#### [What to do]
Write out, without any change, the lines in the material below that run from the line with "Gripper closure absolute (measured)" through the line with "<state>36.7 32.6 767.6", both included.

********************

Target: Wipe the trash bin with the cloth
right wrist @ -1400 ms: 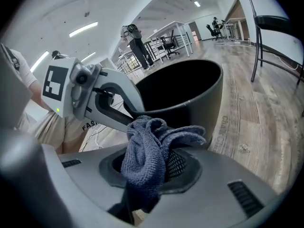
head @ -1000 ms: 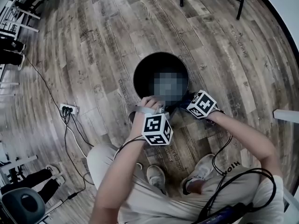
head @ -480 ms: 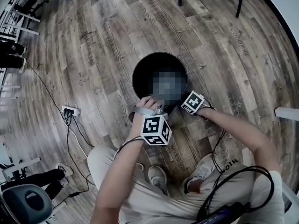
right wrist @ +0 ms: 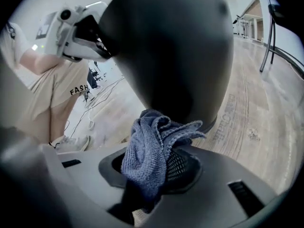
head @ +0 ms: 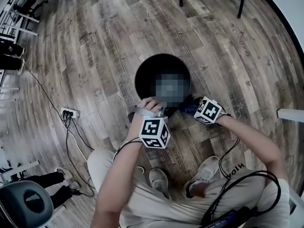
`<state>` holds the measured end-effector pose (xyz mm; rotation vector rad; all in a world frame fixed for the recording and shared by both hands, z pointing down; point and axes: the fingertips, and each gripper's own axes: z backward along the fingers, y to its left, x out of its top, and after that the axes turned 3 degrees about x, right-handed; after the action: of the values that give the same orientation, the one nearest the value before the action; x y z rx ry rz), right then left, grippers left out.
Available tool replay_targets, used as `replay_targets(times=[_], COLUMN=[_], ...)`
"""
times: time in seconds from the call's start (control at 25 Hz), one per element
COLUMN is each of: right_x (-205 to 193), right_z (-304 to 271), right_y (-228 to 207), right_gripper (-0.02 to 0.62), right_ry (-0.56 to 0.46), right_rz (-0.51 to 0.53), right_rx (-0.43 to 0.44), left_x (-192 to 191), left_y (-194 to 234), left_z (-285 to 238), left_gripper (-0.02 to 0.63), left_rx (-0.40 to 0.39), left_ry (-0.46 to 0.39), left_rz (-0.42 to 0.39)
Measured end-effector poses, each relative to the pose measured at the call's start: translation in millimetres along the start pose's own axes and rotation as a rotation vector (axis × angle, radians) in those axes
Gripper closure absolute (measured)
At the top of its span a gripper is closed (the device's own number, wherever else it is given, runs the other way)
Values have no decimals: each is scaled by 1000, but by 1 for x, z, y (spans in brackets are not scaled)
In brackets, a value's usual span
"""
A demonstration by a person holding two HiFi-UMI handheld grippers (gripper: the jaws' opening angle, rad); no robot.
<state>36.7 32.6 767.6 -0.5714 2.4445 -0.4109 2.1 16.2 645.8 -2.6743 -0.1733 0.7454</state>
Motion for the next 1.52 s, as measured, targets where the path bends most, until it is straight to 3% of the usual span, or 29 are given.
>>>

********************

#### [Solved problem]
Gripper closure absolute (measured)
At the top of its span a gripper is closed (the device's own number, wherever else it is given, runs the other way)
Values have no decimals: each is scaled by 1000, but by 1 for x, z, y (spans in brackets are not scaled)
In brackets, a value's usual span
"""
A demonstration by a person holding two HiFi-UMI handheld grippers (gripper: the jaws' opening angle, rad); no robot.
<state>36.7 32.6 767.6 -0.5714 2.4445 -0.4109 2.1 16.2 645.8 -2.6743 -0.1733 0.7454</state>

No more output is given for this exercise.